— Work item —
Output exactly the lines below, starting with the line that has "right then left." and going on through the line that has "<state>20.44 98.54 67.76", both included, and no other lines.

— Collected material —
--- START ---

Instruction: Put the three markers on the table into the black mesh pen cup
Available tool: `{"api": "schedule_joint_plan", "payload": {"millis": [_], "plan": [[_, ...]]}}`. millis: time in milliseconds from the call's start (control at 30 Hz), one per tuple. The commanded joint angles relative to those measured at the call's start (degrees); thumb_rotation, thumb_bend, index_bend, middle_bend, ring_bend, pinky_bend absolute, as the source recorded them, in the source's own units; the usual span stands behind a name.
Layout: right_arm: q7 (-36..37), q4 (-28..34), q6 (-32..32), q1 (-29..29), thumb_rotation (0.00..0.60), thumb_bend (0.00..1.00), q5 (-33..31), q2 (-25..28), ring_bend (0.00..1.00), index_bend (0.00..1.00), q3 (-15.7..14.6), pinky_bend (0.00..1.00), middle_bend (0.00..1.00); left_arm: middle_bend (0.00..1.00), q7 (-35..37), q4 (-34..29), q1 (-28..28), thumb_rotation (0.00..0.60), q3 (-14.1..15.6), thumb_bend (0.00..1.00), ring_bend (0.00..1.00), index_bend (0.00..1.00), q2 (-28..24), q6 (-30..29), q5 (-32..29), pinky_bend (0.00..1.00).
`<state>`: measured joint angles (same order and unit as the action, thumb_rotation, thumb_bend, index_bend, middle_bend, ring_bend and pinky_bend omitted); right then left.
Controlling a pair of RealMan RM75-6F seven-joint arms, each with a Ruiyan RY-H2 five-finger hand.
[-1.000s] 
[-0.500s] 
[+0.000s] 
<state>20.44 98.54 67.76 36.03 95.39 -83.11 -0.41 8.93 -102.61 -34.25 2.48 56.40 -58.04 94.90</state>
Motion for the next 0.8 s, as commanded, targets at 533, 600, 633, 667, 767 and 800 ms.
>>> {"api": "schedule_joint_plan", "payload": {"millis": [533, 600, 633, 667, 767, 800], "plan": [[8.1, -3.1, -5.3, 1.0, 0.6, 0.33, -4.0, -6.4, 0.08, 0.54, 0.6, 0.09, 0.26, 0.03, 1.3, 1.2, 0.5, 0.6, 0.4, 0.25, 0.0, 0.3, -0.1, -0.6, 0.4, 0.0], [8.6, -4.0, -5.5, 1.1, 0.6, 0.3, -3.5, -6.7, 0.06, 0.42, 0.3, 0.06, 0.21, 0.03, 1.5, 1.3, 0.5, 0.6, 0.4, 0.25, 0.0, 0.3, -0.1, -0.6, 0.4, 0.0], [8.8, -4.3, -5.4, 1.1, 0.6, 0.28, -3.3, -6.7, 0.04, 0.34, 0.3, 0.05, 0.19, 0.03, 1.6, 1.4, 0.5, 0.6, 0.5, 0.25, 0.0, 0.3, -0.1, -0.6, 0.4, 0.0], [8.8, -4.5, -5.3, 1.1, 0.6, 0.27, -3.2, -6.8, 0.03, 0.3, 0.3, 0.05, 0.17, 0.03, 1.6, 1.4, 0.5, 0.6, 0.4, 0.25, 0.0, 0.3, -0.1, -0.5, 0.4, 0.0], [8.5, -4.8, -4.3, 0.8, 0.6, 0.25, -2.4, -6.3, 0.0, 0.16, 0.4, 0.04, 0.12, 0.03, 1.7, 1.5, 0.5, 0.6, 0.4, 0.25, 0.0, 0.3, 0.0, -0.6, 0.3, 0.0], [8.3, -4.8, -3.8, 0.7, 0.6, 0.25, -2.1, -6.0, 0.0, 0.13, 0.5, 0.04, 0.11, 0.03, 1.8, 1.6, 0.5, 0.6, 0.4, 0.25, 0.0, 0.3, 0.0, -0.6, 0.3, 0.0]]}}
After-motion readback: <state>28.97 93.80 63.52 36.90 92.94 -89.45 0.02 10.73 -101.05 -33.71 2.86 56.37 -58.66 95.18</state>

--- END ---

— Answer to the exercise —
`<state>`: measured joint angles (same order and unit as the action, thumb_rotation, thumb_bend, index_bend, middle_bend, ring_bend and pinky_bend omitted); right then left.
Controlling a pair of RealMan RM75-6F seven-joint arms, each with a Ruiyan RY-H2 five-finger hand.
[-1.000s] 
[-0.500s] 
[+0.000s] 
<state>20.44 98.54 67.76 36.03 95.39 -83.11 -0.41 8.93 -102.61 -34.25 2.48 56.40 -58.04 94.90</state>

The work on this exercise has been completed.